** Opening Data provided block **

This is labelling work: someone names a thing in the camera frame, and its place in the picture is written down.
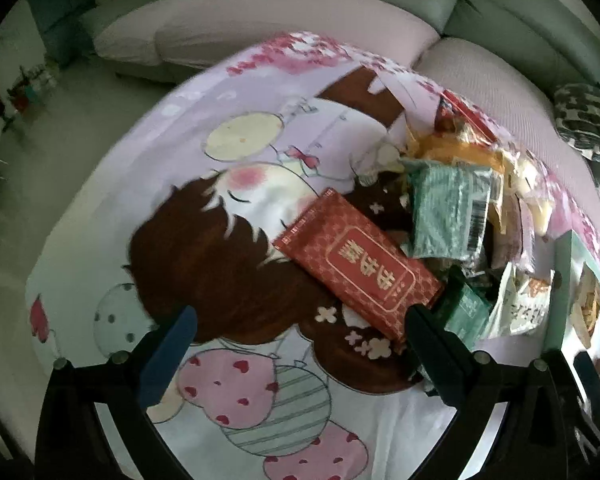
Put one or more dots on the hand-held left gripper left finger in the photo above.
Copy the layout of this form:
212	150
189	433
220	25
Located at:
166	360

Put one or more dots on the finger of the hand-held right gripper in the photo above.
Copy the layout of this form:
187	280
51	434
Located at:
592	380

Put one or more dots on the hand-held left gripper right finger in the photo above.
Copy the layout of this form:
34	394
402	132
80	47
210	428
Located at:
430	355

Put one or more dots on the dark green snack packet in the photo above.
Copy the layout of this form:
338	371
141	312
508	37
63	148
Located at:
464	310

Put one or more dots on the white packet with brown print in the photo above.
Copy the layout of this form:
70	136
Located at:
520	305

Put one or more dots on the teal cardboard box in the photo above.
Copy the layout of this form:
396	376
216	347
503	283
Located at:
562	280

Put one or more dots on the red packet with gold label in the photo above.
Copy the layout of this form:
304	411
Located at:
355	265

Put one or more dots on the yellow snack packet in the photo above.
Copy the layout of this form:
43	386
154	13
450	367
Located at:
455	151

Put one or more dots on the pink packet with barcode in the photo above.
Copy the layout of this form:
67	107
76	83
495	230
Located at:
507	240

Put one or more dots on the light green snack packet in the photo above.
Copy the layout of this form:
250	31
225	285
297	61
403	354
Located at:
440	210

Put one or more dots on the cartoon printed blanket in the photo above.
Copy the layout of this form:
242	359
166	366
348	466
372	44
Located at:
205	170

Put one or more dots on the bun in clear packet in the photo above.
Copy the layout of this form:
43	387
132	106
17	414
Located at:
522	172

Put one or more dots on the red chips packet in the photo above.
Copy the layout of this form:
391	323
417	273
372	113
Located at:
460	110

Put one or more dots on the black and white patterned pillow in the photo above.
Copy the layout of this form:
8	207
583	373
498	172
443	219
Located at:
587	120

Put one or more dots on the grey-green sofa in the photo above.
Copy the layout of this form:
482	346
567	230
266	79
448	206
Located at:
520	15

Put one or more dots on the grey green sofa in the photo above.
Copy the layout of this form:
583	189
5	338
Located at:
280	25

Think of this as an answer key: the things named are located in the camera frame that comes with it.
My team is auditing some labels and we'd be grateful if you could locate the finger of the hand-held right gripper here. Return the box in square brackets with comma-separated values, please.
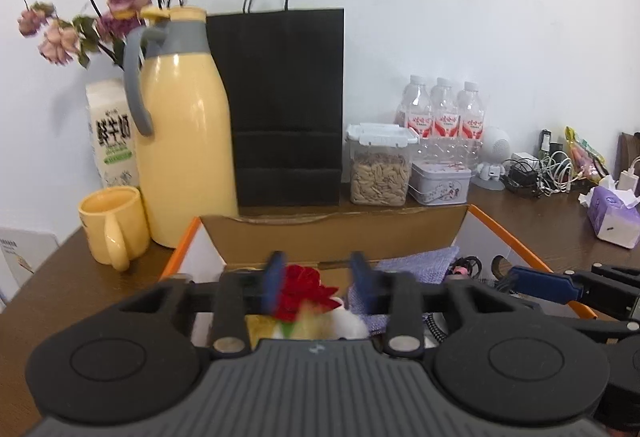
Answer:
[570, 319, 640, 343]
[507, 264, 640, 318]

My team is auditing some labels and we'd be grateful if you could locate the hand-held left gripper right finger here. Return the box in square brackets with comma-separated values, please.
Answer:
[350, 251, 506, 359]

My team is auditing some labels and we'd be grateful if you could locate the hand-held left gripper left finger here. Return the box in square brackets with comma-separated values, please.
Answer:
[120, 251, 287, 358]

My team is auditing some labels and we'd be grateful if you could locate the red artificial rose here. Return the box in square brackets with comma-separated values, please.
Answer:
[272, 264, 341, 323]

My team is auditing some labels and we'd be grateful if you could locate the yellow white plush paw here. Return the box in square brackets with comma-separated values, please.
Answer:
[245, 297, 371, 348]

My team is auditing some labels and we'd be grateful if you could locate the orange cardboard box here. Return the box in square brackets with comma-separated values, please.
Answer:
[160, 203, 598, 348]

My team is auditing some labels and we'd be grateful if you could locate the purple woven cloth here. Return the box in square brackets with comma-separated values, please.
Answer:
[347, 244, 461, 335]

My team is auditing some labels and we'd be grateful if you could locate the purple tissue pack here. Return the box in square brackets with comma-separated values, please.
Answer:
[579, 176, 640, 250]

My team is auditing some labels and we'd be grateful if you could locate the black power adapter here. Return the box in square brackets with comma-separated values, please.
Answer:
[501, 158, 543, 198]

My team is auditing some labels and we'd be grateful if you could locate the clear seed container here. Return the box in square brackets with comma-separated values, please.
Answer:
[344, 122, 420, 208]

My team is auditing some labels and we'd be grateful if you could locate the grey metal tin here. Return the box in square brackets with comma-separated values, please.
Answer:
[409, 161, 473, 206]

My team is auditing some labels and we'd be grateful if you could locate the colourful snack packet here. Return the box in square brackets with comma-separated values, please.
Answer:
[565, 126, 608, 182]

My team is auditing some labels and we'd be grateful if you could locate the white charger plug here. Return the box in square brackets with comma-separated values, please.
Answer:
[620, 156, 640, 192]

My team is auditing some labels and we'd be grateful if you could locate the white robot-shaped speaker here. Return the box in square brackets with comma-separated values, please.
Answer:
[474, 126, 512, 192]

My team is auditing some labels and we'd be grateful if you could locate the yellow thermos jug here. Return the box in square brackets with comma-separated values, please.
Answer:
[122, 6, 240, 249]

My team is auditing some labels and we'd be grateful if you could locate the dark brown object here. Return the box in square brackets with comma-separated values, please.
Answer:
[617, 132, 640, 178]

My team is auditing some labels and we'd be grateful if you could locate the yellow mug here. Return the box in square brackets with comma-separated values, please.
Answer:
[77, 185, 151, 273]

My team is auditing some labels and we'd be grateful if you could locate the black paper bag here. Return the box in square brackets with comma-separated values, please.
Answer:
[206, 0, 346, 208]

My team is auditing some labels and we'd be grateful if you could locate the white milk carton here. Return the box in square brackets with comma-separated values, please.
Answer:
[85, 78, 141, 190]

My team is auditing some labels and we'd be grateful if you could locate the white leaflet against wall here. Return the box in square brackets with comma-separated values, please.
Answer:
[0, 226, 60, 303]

** Closing Data provided block **

◆ **Task requirements**
Copy each entry exactly as written. Pictures do not belong in the copy.

◆ **Solution**
This is labelling work: someone names a thing in the camera frame, and its place in the picture is written down.
Put one or more dots on the hand-held left gripper left finger in the photo above.
Copy the layout of this form:
212	150
189	433
220	25
Located at:
166	360

Put one or more dots on the finger of the hand-held right gripper in the photo above.
Copy the layout of this form:
187	280
51	434
Located at:
592	380

Put one or more dots on the hand-held left gripper right finger in the photo above.
Copy the layout of this form:
34	394
402	132
80	47
210	428
Located at:
430	355

Put one or more dots on the dark green snack packet in the photo above.
Copy the layout of this form:
338	371
141	312
508	37
63	148
Located at:
464	310

Put one or more dots on the white packet with brown print in the photo above.
Copy the layout of this form:
70	136
Located at:
520	305

Put one or more dots on the teal cardboard box in the photo above.
Copy the layout of this form:
396	376
216	347
503	283
Located at:
562	280

Put one or more dots on the red packet with gold label in the photo above.
Copy the layout of this form:
304	411
Located at:
355	265

Put one or more dots on the yellow snack packet in the photo above.
Copy the layout of this form:
43	386
154	13
450	367
Located at:
455	151

Put one or more dots on the pink packet with barcode in the photo above.
Copy the layout of this form:
67	107
76	83
495	230
Located at:
507	240

Put one or more dots on the light green snack packet in the photo above.
Copy the layout of this form:
250	31
225	285
297	61
403	354
Located at:
440	210

Put one or more dots on the cartoon printed blanket in the photo above.
Copy the layout of this form:
242	359
166	366
348	466
372	44
Located at:
205	170

Put one or more dots on the bun in clear packet in the photo above.
Copy the layout of this form:
43	387
132	106
17	414
Located at:
522	172

Put one or more dots on the red chips packet in the photo above.
Copy the layout of this form:
391	323
417	273
372	113
Located at:
460	110

Put one or more dots on the black and white patterned pillow in the photo above.
Copy the layout of this form:
8	207
583	373
498	172
443	219
Located at:
587	120

Put one or more dots on the grey-green sofa in the photo above.
Copy the layout of this form:
482	346
567	230
266	79
448	206
Located at:
520	15

Put one or more dots on the grey green sofa in the photo above.
Copy the layout of this form:
583	189
5	338
Located at:
280	25

Think of this as an answer key: the things named are located in the camera frame that comes with it.
My team is auditing some labels and we'd be grateful if you could locate the finger of the hand-held right gripper here. Return the box in square brackets with comma-separated values, please.
Answer:
[570, 319, 640, 343]
[507, 264, 640, 318]

My team is auditing some labels and we'd be grateful if you could locate the hand-held left gripper right finger here. Return the box in square brackets with comma-separated values, please.
Answer:
[350, 251, 506, 359]

My team is auditing some labels and we'd be grateful if you could locate the hand-held left gripper left finger here. Return the box in square brackets with comma-separated values, please.
Answer:
[120, 251, 287, 358]

My team is auditing some labels and we'd be grateful if you could locate the red artificial rose here. Return the box in square brackets with comma-separated values, please.
Answer:
[272, 264, 341, 323]

My team is auditing some labels and we'd be grateful if you could locate the yellow white plush paw here. Return the box in square brackets with comma-separated values, please.
Answer:
[245, 297, 371, 348]

My team is auditing some labels and we'd be grateful if you could locate the orange cardboard box here. Return the box in square brackets with comma-separated values, please.
Answer:
[160, 203, 598, 348]

My team is auditing some labels and we'd be grateful if you could locate the purple woven cloth here. Return the box in square brackets with comma-separated values, please.
Answer:
[347, 244, 461, 335]

My team is auditing some labels and we'd be grateful if you could locate the purple tissue pack here. Return the box in square brackets with comma-separated values, please.
Answer:
[579, 176, 640, 250]

My team is auditing some labels and we'd be grateful if you could locate the black power adapter here. Return the box in square brackets with comma-separated values, please.
Answer:
[501, 158, 543, 198]

My team is auditing some labels and we'd be grateful if you could locate the clear seed container here. Return the box in square brackets with comma-separated values, please.
Answer:
[344, 122, 420, 208]

My team is auditing some labels and we'd be grateful if you could locate the grey metal tin here. Return the box in square brackets with comma-separated values, please.
Answer:
[409, 161, 473, 206]

My team is auditing some labels and we'd be grateful if you could locate the colourful snack packet here. Return the box in square brackets with comma-separated values, please.
Answer:
[565, 126, 608, 182]

My team is auditing some labels and we'd be grateful if you could locate the white charger plug here. Return the box in square brackets with comma-separated values, please.
Answer:
[620, 156, 640, 192]

My team is auditing some labels and we'd be grateful if you could locate the white robot-shaped speaker here. Return the box in square brackets with comma-separated values, please.
Answer:
[474, 126, 512, 192]

My team is auditing some labels and we'd be grateful if you could locate the yellow thermos jug here. Return the box in square brackets with comma-separated values, please.
Answer:
[122, 6, 240, 249]

My team is auditing some labels and we'd be grateful if you could locate the dark brown object here. Return the box in square brackets with comma-separated values, please.
Answer:
[617, 132, 640, 178]

My team is auditing some labels and we'd be grateful if you could locate the yellow mug here. Return the box in square brackets with comma-separated values, please.
Answer:
[77, 185, 151, 273]

My team is auditing some labels and we'd be grateful if you could locate the black paper bag here. Return the box in square brackets with comma-separated values, please.
Answer:
[206, 0, 346, 208]

My team is auditing some labels and we'd be grateful if you could locate the white milk carton here. Return the box in square brackets with comma-separated values, please.
Answer:
[85, 78, 141, 190]

My team is auditing some labels and we'd be grateful if you could locate the white leaflet against wall here. Return the box in square brackets with comma-separated values, please.
Answer:
[0, 226, 60, 303]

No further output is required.